McKinnell is a top-tier storyteller. Anarchy and Other Lies reads like Pat Frank through the lens of Mike Judge.

—Connor de Bruler, author of Goodbye, Moonflower

“A pungent story of innocence lost in a world gone badly wrong ... a treasure chest full of great phrases, observations and survival tips.”

— Pete Peru, author of The Reeking Hegs

Jesse McKinnell’s novel, Anarchy and Other Lies, is immediate and vivid storytelling. An existential America is filled with left-behinders who queue for fresh food but survive on nacho Go-Bars. When a dulled man rebels against his empty life, the consequences are sharp and unexpected.

—M Verant, author of Power in the Age of Lies and The Culling Gods

Anarchy and Other Lies presents the near future we all know is coming—the one in which bees are almost a thing of the past, news and toxicity alerts flash across the lenses of our electronic glasses, and ration stations are needed because droughts have killed off crops.
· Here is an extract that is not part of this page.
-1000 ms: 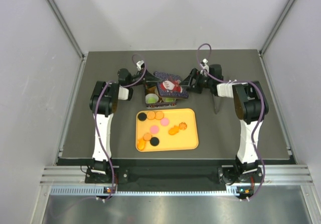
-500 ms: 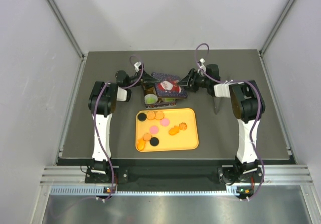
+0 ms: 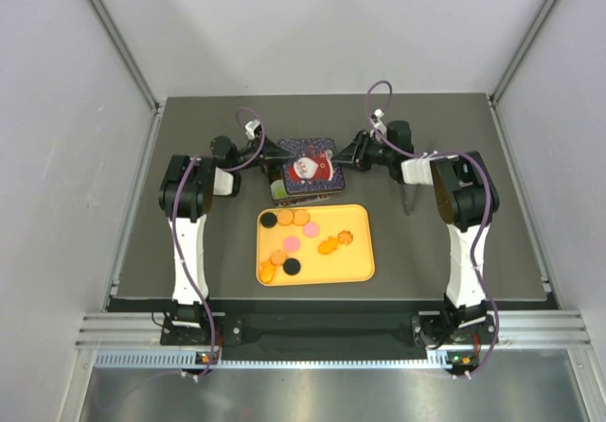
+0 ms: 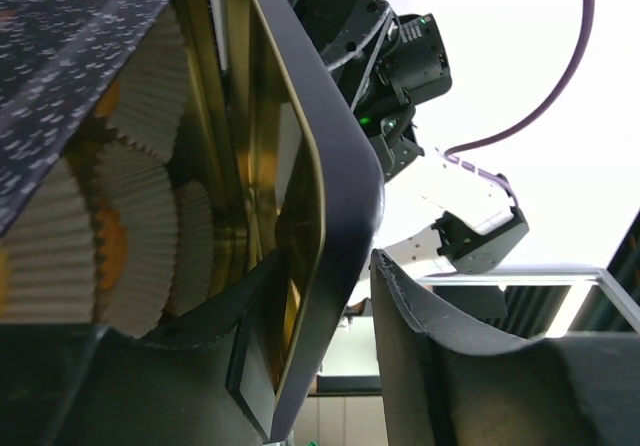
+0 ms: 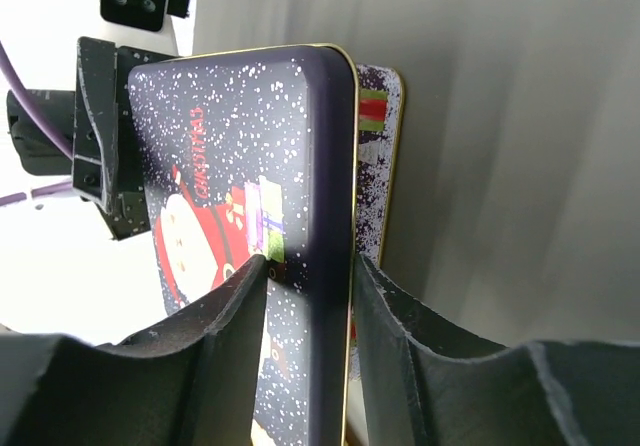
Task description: Pack the cookies
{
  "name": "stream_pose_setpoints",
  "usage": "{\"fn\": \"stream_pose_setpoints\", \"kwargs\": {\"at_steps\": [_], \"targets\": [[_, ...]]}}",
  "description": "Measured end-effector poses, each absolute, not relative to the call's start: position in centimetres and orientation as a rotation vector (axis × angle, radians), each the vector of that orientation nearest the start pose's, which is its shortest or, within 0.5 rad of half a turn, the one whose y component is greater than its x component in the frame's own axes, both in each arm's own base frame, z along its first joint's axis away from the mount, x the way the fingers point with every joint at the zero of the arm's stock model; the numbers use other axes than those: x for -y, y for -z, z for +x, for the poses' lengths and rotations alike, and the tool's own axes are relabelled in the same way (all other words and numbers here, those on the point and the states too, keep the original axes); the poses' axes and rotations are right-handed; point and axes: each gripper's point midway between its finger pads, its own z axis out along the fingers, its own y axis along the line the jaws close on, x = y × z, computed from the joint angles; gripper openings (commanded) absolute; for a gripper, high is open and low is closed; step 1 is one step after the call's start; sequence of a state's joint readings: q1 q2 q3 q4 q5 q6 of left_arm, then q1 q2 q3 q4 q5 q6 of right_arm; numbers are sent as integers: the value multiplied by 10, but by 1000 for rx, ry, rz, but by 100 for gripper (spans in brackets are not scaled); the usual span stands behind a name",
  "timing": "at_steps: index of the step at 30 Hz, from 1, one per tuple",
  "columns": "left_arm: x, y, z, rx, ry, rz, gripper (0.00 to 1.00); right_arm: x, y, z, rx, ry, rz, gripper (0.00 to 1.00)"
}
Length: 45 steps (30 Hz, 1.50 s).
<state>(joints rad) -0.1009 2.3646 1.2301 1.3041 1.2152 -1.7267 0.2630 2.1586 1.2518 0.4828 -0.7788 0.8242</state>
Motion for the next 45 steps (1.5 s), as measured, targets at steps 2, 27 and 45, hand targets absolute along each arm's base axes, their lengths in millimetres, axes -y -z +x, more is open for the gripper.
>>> {"fn": "stream_pose_setpoints", "kwargs": {"at_steps": [2, 27, 45], "targets": [[220, -123, 440, -2027, 2121, -256, 44, -276, -77, 458, -2177, -1445, 45, 37], [180, -95, 452, -2262, 1645, -314, 47, -291, -80, 463, -2201, -1404, 24, 35], [158, -100, 451, -2385, 1336, -277, 53, -295, -73, 460, -2249, -1359, 18, 32]]}}
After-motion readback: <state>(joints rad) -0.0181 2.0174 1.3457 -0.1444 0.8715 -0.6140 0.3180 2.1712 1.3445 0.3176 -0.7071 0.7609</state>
Poised for beauty and bleakness, mendacity and madness, Jesse McKinnell delicately handles a misguided search for love and hope amidst the inevitable disorder of a crumbling world.”

—Nathan Elias, author of The Reincarnations

“Anarchy will mean something different to you from what it means to me. The very concept of anarchy is therefore anarchic, as Jesse McKinnell’s book sets out to suggest. But can we believe in it, even if we do not agree on what it is? If our own personal coordinates, plotted on the axes of our domestic and professional existences, are clues to how we interpret any concept, then my own idea of anarchy will be initiated by The Sex Pistols of the late 1970s and re-examined now, on a fulcrum approximately mid-point between those terrifying boyhood memories of punks and a notional future in which I imagine this energetic and splenetic novel to be set. In a world in which a tomato will cost you $15, there is – perhaps – the predictable dystopic fear and loathing, which is set aside pettiness and the hopelessness that was explored by the Miserabilist Movement of the 1990s. Here, anarchy has a pedigree, and where joy is dampened, the tensions tauten.”